▶ **What this task involves**
Reproduce only this part of the listing: the line with "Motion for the", plus every line after it through the last.
(Source material)
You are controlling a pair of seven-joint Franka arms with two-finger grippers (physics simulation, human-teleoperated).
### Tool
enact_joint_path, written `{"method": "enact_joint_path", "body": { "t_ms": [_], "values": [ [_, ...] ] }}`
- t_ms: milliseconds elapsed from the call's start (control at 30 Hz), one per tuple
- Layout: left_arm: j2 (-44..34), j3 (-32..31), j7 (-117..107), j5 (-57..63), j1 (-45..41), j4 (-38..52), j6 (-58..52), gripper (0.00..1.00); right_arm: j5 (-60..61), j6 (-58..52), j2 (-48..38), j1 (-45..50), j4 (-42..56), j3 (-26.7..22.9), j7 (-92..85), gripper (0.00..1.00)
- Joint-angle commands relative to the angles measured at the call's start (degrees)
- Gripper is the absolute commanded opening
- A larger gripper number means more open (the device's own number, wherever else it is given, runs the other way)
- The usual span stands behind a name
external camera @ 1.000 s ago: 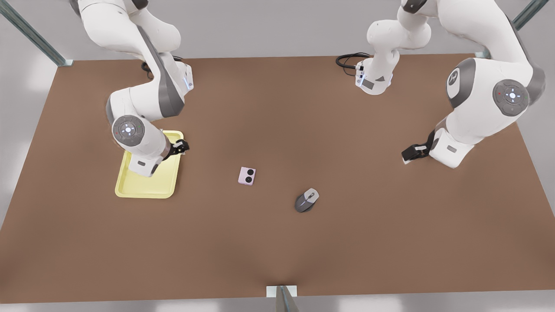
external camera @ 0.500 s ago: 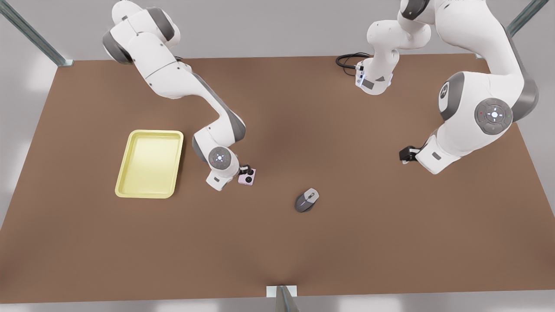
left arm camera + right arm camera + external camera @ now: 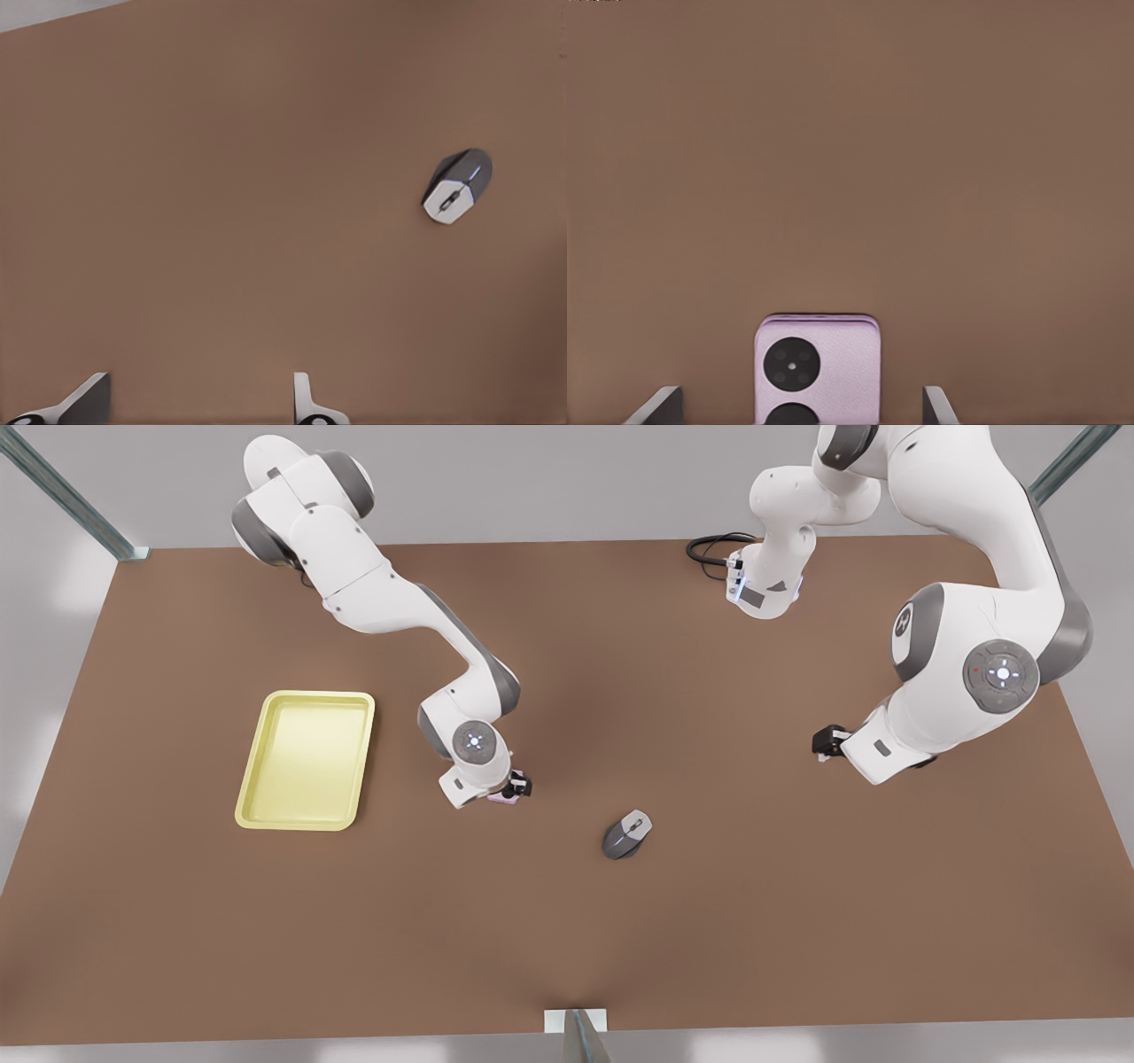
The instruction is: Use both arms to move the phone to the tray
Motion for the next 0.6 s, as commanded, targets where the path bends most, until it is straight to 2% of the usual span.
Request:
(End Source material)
▶ **Response**
Motion for the next 0.6 s, as commanded, targets where the path bends most, until it is straight to 2% of the usual span.
Request:

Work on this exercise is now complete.